Melbourne’s construction market in 2025 is among the most favourable for overseas workers in Australian history. The pipeline is long, the demand is real, and the employers are actively recruiting internationally because they have no other choice. The Big Build needs more skilled workers than Australia can produce domestically — and that need is your opportunity.
The workers who succeed are not necessarily the most experienced or the most qualified. They are the ones who arrive prepared: White Card in hand, skills assessment completed, resume tailored, target companies identified, and visa strategy understood. They are the ones who negotiate confidently, onboard efficiently, and deliver from their first week on site.

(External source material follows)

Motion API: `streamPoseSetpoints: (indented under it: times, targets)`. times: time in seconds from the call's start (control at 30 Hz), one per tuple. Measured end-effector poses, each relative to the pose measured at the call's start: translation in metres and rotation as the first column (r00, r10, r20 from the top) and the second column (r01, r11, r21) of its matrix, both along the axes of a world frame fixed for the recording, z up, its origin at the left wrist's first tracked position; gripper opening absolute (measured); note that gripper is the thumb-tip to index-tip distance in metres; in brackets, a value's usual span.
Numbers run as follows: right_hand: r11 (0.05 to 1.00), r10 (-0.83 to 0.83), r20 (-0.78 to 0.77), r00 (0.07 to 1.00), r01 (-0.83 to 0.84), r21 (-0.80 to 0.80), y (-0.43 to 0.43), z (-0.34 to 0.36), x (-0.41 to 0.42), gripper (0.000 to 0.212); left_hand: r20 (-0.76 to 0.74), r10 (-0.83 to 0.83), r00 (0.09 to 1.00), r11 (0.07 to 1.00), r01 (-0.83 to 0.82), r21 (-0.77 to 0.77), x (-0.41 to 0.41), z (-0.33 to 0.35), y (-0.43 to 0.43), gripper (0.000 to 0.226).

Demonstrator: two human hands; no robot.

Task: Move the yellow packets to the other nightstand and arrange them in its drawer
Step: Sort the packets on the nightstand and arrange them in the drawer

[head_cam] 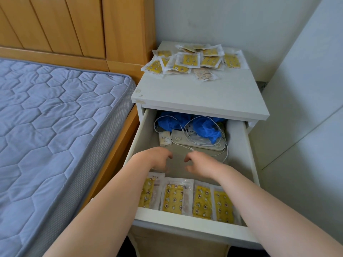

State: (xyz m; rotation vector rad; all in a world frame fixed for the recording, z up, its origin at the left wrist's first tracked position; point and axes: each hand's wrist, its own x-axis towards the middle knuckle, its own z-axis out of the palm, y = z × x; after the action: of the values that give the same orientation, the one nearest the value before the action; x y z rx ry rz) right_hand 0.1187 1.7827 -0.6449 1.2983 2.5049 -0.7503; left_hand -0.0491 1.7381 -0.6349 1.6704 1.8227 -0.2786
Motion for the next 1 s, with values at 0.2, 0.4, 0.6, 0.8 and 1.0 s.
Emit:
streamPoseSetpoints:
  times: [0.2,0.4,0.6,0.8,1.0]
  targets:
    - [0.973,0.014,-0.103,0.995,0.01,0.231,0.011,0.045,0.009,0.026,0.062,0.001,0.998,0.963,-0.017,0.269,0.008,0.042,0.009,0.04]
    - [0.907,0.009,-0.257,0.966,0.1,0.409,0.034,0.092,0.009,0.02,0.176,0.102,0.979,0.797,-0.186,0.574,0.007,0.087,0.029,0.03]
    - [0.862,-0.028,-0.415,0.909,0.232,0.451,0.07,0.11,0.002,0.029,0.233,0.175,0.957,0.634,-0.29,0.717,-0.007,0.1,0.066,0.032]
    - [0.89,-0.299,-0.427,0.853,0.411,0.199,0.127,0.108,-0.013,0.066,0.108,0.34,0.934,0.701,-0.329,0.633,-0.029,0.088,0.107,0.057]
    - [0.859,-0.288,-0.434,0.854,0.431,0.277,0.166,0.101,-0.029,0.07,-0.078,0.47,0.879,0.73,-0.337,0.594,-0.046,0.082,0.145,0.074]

Melbourne is building the future of one of the world’s most livable cities. And it needs people like you to build it. Take the first step today — the tools, the project, and the paycheck are waiting.
Key Resources and Links
| Resource | Purpose | Where to Find It |
|---|---|---|
| Occupation Lists (MLTSSL/STSOL) | Check visa eligibility for your occupation | immi.homeaffairs.gov.au |
| Engineers Australia MSA | Skills assessment for engineers | engineersaustralia.org.au |
| Trades Recognition Australia | Skills assessment for tradespeople | tradesrecognitionaustralia.gov.au |
| VETASSESS | Skills assessment for technicians/professionals | vetassess.com.au |
| White Card Training | National safety induction | Search ‘White Card online RTO’ |
| Energy Safe Victoria | Electrical Worker Licence (VIC) | esv.vic.gov.au |
| Victorian Building Authority | Plumber/Builder Registration (VIC) | vba.vic.gov.au |
| WorkSafe Victoria | High Risk Work Licences (VIC) | worksafe.vic.gov.au |
| OMARA (Migration Agents) | Find a registered migration agent | omara.gov.au |
| Fair Work Ombudsman | Know your workplace rights in Australia | fairwork.gov.au |
Disclaimer: Visa conditions, occupation lists, and licensing requirements change regularly. This guide reflects conditions as at 2025 and is intended for general informational purposes only. It does not constitute legal or migration advice. Always consult a registered migration agent (OMARA) for advice specific to your personal circumstances and current immigration law.